GAVETAS ABERTAS
As lembranças da infância me trazem, oh vida, doce sabor duradouro dos dias que valeram!
Abrindo as gavetas da memória e do coração, encontro quadros inesquecíveis, vestígios pueris como peças dobradas, que aos poucos se desprendem e se avivam; gavetas perfumadas, profundas, tão claras, que agora se destrancam pelas chaves da recordação:
Onde ficaram minhas cantigas de roda, o rodopio alucinado de mãos dadas entre euforias e risadas? Oh, tenra infância! Seu cheiro ainda sinto, pois são eternos, selados, impressos e bem visíveis dentro de minh'alma!
A cadeira de balanço da vovó, era o meu prazer preferido; os balanços na rede, que pareciam alcançar o céu; as escaladas nas mangueiras e goiabeiras... eram pedaços de mim. Muitas caçadas nos quintais das lembranças, possuem sutis detalhes dos primeiros anos vividos.
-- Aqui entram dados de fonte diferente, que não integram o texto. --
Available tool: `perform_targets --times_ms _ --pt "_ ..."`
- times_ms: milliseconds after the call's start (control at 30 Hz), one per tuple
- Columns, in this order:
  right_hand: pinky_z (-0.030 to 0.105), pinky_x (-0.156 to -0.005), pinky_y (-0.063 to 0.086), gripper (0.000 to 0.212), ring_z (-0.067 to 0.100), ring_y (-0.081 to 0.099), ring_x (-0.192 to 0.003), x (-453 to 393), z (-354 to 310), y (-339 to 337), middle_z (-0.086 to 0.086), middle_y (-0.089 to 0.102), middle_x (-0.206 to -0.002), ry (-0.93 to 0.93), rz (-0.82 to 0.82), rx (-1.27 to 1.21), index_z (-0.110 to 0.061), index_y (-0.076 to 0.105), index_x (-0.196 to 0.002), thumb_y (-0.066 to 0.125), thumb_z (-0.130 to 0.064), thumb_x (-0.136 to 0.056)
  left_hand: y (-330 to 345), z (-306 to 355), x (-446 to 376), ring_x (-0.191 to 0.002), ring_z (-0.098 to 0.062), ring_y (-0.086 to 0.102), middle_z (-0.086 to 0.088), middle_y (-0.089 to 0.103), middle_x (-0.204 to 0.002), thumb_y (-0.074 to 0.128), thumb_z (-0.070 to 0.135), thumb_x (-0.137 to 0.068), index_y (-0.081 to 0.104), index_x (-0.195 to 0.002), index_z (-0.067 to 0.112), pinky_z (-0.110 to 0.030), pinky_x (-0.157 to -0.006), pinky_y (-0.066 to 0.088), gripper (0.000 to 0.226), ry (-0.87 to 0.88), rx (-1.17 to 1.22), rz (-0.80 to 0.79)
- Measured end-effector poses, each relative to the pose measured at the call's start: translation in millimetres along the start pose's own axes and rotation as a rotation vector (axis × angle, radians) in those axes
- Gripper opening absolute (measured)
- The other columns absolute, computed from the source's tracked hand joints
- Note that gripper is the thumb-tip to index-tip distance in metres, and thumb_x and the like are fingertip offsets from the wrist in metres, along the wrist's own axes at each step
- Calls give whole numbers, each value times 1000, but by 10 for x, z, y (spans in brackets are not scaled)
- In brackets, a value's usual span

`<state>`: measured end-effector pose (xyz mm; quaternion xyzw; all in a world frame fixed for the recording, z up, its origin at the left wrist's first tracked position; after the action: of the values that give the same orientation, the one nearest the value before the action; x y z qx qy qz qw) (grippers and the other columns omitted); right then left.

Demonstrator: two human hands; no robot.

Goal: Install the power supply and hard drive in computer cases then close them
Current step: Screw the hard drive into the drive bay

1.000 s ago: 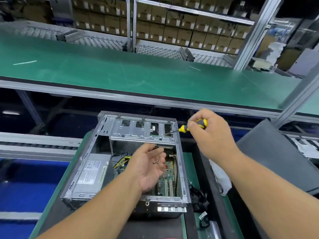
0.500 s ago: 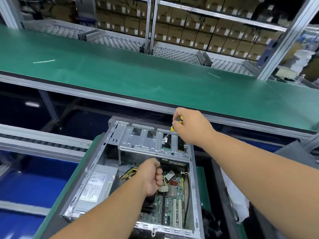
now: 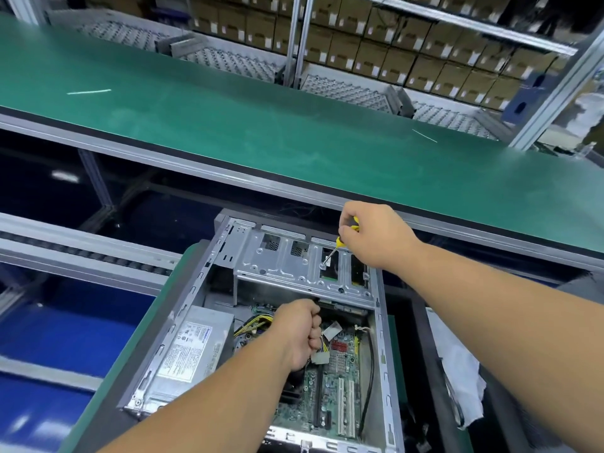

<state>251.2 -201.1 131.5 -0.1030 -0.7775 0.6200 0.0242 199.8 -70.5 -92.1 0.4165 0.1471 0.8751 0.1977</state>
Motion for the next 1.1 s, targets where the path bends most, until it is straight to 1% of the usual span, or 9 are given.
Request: perform_targets --times_ms 233,333,467,600,667,733,867,1000,1100 --pt "25 -50 38 13 12 58 -66 -86 -86 9 -8 64 -78 -21 -30 126 -32 56 -82 54 -32 -95 5 8 -11 -53 -15 20 -1 33 -61 42 4 -95 36 -76 19 -28 -49 18 26 4 -11 5" --pt "29 -55 49 22 24 65 -74 -208 -109 -7 4 69 -81 27 -53 232 -18 67 -86 56 -35 -94 17 3 -16 -53 -15 20 -1 32 -62 42 3 -95 36 -77 20 -28 -48 18 25 3 -18 2" --pt "27 -50 35 38 22 56 -61 -315 -134 -16 2 59 -71 100 -28 348 -18 57 -75 53 -49 -96 28 6 -10 -52 -14 22 -1 34 -61 42 3 -95 37 -79 19 -27 -48 19 24 4 -30 0" --pt "32 -56 37 13 16 52 -74 -360 -248 122 0 55 -93 -11 -106 181 -25 53 -87 46 -26 -98 29 0 -17 -52 -14 21 -1 33 -61 41 2 -95 37 -78 19 -27 -48 19 24 1 -20 -4" --pt "34 -59 42 14 18 55 -78 -367 -275 130 1 56 -99 -57 -114 135 -26 52 -89 50 -14 -96 31 1 -16 -52 -14 22 -1 33 -61 42 3 -95 37 -78 19 -28 -48 19 24 -2 -19 -9" --pt "36 -62 45 7 24 57 -79 -379 -245 85 2 59 -96 -42 -63 245 -23 52 -94 53 -23 -101 35 2 -14 -52 -14 21 -1 34 -61 42 3 -96 38 -78 19 -28 -49 19 24 -6 -16 -12" --pt "33 -58 39 39 28 56 -75 -398 -134 13 -1 54 -78 78 2 388 -22 47 -81 39 -53 -103 40 6 -13 -52 -14 21 0 34 -60 42 4 -96 38 -78 19 -28 -50 19 24 -11 -1 -16" --pt "36 -68 45 7 24 58 -84 -388 -284 119 2 55 -102 -65 -152 157 -26 53 -96 49 -28 -100 39 0 -8 -52 -14 22 0 35 -59 42 4 -96 39 -78 18 -28 -49 19 24 -15 1 -15" --pt "35 -63 42 15 26 57 -79 -409 -295 85 1 58 -89 -36 -82 308 -23 50 -93 49 -34 -103 38 0 -9 -52 -14 22 0 35 -59 42 3 -96 38 -77 18 -27 -49 19 24 -14 3 -5"
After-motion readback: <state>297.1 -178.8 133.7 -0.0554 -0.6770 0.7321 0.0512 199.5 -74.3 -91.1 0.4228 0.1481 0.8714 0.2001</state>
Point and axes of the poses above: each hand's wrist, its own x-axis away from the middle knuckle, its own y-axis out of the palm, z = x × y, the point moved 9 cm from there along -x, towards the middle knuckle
Eu não brincava de brincar, mas... de verdade, embalando as bonecas nos braços e brincando de casinha. E as historinhas que a mamãe contava? Ah! Acho que eu nem diferenciava o real da mágica fantasia - apenas me extasiava e dormia.
Há tantos fatos para relembrar nesta doce parada do tempo, os quais, mesmo sem dizer, sorvo com alegre lucidez! Até os arranhões dos gatos nas minhas pernas curiosas - o que me desesperou - me doeram na alma. Recordo ainda, do desvelo dos meus pais quando eu adoecia ; a escuta inocente atrás das portas; as lágrimas ao presenciar a minha boneca de louça quebrada ...
Oh tempo! Eu lhe suplico que não carregue a minha meninice das lembranças, pois para mim, tudo era lindo, o "nada" era tudo e os prantos me lapidaram. O que vi, ouvi e senti, não subiram apenas à minha memória, mas desceram pousando no meu coração!
Os estímulos de amor jamais adormeceram, mas comigo ficaram para o resto da vida.
Neste momento, presumo que hoje ainda possuo alguns traços da feliz criança que um dia fui.